| YOUR INSTRUCTIONS |
Scan the data below for lines containing the string "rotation" and give only how many there are.

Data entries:
----------

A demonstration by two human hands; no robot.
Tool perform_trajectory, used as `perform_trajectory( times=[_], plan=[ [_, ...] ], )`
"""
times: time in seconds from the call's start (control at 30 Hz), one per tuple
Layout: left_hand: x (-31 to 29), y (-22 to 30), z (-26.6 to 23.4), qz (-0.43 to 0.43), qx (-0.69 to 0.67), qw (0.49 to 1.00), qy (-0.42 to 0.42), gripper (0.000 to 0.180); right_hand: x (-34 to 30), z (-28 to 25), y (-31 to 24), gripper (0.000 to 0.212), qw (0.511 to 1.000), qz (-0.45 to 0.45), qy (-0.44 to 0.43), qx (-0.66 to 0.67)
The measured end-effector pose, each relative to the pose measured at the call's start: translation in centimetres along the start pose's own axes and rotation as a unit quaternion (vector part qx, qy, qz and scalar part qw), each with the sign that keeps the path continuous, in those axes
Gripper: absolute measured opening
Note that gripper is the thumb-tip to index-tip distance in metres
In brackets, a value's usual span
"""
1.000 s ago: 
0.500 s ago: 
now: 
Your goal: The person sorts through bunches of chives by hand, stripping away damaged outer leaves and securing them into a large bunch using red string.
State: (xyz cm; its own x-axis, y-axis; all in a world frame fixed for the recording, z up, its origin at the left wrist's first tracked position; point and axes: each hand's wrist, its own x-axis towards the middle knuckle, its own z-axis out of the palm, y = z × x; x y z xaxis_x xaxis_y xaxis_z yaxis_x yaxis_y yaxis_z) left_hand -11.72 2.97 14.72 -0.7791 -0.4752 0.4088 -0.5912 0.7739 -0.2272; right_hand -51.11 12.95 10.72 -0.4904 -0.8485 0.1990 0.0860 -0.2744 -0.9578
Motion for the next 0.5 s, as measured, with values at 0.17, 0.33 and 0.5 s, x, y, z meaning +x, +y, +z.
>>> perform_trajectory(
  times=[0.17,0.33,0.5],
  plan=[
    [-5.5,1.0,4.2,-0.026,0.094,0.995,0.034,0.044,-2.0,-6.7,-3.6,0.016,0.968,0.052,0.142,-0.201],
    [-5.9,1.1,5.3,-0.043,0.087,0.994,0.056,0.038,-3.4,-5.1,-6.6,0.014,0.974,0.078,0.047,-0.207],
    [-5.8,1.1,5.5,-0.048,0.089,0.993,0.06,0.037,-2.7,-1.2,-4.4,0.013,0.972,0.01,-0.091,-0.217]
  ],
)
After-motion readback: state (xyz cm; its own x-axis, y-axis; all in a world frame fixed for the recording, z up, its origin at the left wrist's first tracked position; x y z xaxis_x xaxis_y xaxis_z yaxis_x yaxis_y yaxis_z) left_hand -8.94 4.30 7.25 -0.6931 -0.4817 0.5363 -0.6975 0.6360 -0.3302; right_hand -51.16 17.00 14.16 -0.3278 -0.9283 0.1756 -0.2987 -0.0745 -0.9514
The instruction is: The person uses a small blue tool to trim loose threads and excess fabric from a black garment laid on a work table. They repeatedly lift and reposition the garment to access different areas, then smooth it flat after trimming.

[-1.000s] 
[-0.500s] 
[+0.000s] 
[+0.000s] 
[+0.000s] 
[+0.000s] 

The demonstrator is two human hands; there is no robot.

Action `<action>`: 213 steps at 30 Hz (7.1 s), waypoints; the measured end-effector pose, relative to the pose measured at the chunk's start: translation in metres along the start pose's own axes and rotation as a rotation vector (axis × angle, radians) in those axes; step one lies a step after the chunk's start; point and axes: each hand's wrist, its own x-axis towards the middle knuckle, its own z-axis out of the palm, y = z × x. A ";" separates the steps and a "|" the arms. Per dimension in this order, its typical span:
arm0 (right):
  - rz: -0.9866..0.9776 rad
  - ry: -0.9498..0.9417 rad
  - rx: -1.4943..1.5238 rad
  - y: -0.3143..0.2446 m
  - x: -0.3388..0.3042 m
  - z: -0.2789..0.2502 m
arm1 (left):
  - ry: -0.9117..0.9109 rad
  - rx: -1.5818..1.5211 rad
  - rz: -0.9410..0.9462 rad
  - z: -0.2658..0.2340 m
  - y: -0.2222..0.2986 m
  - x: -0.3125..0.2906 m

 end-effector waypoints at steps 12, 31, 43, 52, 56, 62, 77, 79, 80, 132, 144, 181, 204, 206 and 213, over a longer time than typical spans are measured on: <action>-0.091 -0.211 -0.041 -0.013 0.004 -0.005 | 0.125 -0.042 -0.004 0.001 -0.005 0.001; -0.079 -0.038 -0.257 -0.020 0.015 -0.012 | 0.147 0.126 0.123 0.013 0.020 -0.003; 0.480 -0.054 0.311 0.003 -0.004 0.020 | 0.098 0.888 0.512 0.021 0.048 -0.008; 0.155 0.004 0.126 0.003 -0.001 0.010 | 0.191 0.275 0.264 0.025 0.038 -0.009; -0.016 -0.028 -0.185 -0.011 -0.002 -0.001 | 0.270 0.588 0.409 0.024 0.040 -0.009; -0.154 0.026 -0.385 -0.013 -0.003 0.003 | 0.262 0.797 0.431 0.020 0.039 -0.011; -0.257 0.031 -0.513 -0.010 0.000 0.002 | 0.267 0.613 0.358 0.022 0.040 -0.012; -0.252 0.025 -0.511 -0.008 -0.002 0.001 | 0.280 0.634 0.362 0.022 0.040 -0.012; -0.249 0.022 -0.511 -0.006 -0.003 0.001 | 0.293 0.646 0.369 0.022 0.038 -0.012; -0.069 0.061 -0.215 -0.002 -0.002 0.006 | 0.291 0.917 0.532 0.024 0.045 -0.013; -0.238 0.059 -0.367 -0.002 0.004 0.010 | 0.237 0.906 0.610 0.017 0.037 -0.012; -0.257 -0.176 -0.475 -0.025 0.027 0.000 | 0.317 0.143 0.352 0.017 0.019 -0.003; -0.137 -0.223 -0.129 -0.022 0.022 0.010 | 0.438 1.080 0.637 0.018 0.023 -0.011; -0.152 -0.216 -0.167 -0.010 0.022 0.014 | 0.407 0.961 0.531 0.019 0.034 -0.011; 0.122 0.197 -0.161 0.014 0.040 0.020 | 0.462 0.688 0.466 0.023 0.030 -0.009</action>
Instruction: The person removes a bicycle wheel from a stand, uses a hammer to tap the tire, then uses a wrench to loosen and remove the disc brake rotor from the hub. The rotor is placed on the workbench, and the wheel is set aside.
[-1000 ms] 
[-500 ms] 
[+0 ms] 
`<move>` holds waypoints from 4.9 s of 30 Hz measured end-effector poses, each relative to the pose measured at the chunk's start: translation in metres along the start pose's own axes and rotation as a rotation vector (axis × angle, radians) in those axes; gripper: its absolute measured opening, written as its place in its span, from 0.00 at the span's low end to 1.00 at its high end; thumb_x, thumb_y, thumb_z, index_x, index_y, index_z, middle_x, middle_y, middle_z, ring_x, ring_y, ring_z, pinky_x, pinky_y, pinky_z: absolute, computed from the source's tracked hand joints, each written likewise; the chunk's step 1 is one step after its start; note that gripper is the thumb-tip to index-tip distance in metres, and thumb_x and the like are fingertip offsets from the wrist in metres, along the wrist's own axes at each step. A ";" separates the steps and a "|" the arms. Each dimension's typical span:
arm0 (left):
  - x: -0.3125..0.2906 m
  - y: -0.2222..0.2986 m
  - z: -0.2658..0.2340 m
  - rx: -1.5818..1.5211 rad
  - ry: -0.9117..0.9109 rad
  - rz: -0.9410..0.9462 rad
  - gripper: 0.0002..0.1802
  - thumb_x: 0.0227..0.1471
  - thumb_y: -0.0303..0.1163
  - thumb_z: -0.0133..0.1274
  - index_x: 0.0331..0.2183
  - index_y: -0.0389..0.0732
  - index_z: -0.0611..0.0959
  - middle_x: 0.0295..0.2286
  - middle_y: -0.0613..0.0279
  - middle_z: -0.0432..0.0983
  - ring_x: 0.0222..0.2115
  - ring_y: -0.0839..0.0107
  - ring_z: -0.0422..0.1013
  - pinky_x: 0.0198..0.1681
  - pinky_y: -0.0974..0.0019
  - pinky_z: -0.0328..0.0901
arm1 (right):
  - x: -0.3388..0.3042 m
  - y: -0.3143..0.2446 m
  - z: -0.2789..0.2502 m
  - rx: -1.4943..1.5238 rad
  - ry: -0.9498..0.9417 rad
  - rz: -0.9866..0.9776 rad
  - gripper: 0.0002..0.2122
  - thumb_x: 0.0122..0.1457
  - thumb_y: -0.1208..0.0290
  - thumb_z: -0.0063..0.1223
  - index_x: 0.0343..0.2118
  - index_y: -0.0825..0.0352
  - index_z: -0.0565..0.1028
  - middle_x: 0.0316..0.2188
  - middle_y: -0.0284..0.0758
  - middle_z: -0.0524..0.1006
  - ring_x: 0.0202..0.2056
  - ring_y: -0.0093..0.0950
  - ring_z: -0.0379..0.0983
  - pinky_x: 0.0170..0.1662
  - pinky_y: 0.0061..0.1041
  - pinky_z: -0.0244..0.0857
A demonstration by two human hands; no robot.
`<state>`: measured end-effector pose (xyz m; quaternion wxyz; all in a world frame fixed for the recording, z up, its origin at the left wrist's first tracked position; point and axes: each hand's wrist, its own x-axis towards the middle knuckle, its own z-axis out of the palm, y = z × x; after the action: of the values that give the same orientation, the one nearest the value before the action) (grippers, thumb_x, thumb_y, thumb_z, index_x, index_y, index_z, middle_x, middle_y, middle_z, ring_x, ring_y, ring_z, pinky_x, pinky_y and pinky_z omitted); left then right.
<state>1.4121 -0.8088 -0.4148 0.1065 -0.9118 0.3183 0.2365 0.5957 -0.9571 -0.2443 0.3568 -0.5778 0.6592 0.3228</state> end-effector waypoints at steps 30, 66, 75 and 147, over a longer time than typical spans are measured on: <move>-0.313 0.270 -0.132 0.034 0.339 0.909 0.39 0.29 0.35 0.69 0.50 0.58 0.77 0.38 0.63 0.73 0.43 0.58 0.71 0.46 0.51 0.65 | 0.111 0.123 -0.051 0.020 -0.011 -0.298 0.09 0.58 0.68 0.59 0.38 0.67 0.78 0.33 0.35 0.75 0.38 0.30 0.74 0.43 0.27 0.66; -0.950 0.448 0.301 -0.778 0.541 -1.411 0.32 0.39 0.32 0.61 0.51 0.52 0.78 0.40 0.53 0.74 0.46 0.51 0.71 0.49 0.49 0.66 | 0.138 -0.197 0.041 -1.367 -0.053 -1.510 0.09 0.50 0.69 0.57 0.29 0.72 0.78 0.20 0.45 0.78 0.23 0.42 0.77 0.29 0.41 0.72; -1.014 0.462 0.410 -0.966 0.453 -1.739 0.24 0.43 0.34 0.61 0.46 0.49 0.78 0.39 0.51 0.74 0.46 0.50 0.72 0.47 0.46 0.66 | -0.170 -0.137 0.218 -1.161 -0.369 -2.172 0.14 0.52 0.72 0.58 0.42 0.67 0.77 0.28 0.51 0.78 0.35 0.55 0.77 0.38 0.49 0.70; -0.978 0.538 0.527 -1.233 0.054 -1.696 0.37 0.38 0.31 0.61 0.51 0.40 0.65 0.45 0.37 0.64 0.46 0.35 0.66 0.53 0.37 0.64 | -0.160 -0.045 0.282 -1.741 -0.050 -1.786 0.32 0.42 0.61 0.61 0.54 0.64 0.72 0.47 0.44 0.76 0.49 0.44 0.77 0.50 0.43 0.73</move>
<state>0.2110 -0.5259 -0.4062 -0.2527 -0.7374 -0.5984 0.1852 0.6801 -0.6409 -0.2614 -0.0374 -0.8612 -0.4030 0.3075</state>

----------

| SOLUTION |
3